Ethanol momentum is building again as prices for the homegrown fuel have followed corn futures step by step into fall. While painful memories of past experiences exist for some farmers, others think the health of the corn industry still depends on ethanol.
Take Gary Pestorious, who is featured on our cover and in the story on page 15. When I met the Minnesota corn grower at a farm show this summer, he was making the rounds of various equipment manufacturers and seed companies to ask for support for ethanol and E15 (15% blend of ethanol in gasoline). Pestorious believes ethanol is a key factor in keeping demand strong for the increasing corn yields he sees on his farm and around the country. "Without ethanol, I know a lot of farmers who would be in big trouble," he says.
There are plenty of farmers, however, who did get into trouble by betting on ethanol in past years. The sting of ethanol bankruptcies smarts for growers who sold corn to VeraSun Energy Corporation before it went bankrupt in 2008 and who received letters this fall from lawyers demanding repayment of 80% of the amount they sold the corn for. Many of the same farmers lost money when VeraSun filed for bankruptcy and would not honor previous contracts for delivery. These farmers are angry and scared. While nearly every one of them is likely to have a valid defense, it’s important that farmers who receive these letters not ignore them, or litigation could well ensue, says Iowa State University ag law expert Roger McEowen.

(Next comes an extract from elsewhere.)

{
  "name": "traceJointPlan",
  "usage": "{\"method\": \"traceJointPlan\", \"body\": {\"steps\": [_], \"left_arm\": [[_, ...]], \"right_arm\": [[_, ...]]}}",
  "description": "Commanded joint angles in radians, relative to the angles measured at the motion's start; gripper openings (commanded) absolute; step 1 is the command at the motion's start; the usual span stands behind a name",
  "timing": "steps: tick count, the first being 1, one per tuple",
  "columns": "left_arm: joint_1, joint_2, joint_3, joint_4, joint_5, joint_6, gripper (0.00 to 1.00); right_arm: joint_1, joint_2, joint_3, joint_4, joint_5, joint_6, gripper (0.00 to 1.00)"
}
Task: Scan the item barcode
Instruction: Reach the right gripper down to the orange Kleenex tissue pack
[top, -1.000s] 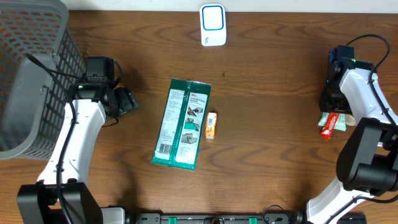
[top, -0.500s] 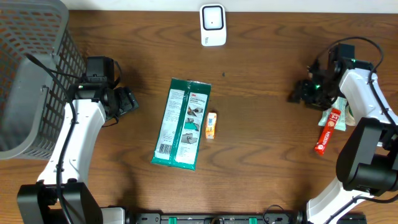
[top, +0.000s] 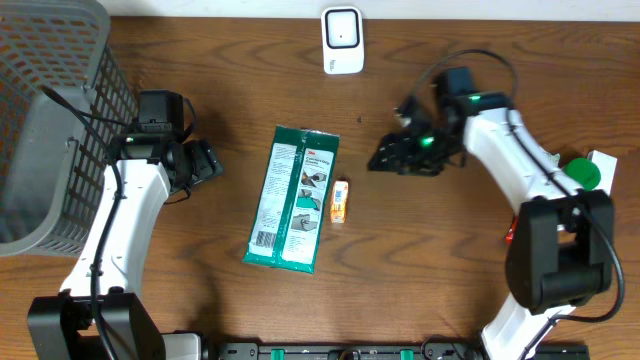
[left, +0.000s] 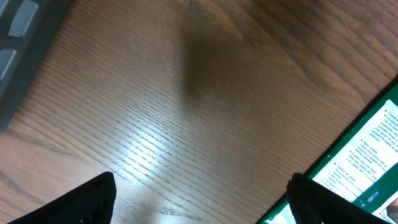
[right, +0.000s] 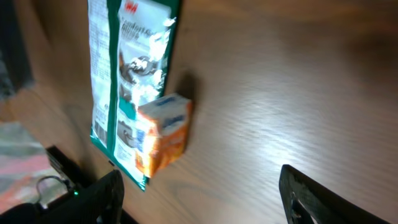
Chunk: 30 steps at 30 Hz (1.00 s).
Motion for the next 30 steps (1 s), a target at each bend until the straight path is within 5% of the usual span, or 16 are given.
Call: {"method": "traceJointPlan", "body": {"steps": [1, 13, 30], "left_arm": [[0.003, -0.003, 0.005, 0.0, -0.016, 0.002, 0.89], [0.003, -0.003, 0.005, 0.0, -0.016, 0.002, 0.89], [0.003, -0.003, 0.005, 0.0, -0.016, 0.002, 0.89]], "right_arm": [[0.105, 0.001, -0.005, 0.018, 0.129, 0.149, 0.75], [0.403, 0.002, -0.005, 0.071, 0.566, 0.386, 0.77], [0.531, 0.003, -0.077, 0.153, 0.764, 0.536, 0.72]]}}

Opportunity Now. The flip side of the ethanol industry,having gone through difficult times, is that it has created opportunities for a number of groups and investors to purchase shuttered facilities and reopen them using better technologies and smarter financial management.
In June, for example, petroleum refiner Sunoco, Inc., began operations at the 100-million-gallons-per-year (mgy) former Northeast Biofuels LLC plant near Fulton, N.Y., installing upgrades worth $25 million. That same month, Poet LLC completed the purchase of a 90-mgy plant near Cloverdale, Ind., increasing Poet’s total capacity to 1.7 billion gallons per year. In Morris, Minn., more than 20 new employees have been hired to work at the DENCO II LLC plant as it restarts ethanol production this month. The 24-mgy plant was idle for nearly two years before a group of local investors, many of them farmers, purchased it in late August.
The concern now is whether the ethanol industry can pull itself together and move forward into a profitable, sustainable future without constantly reliving its past.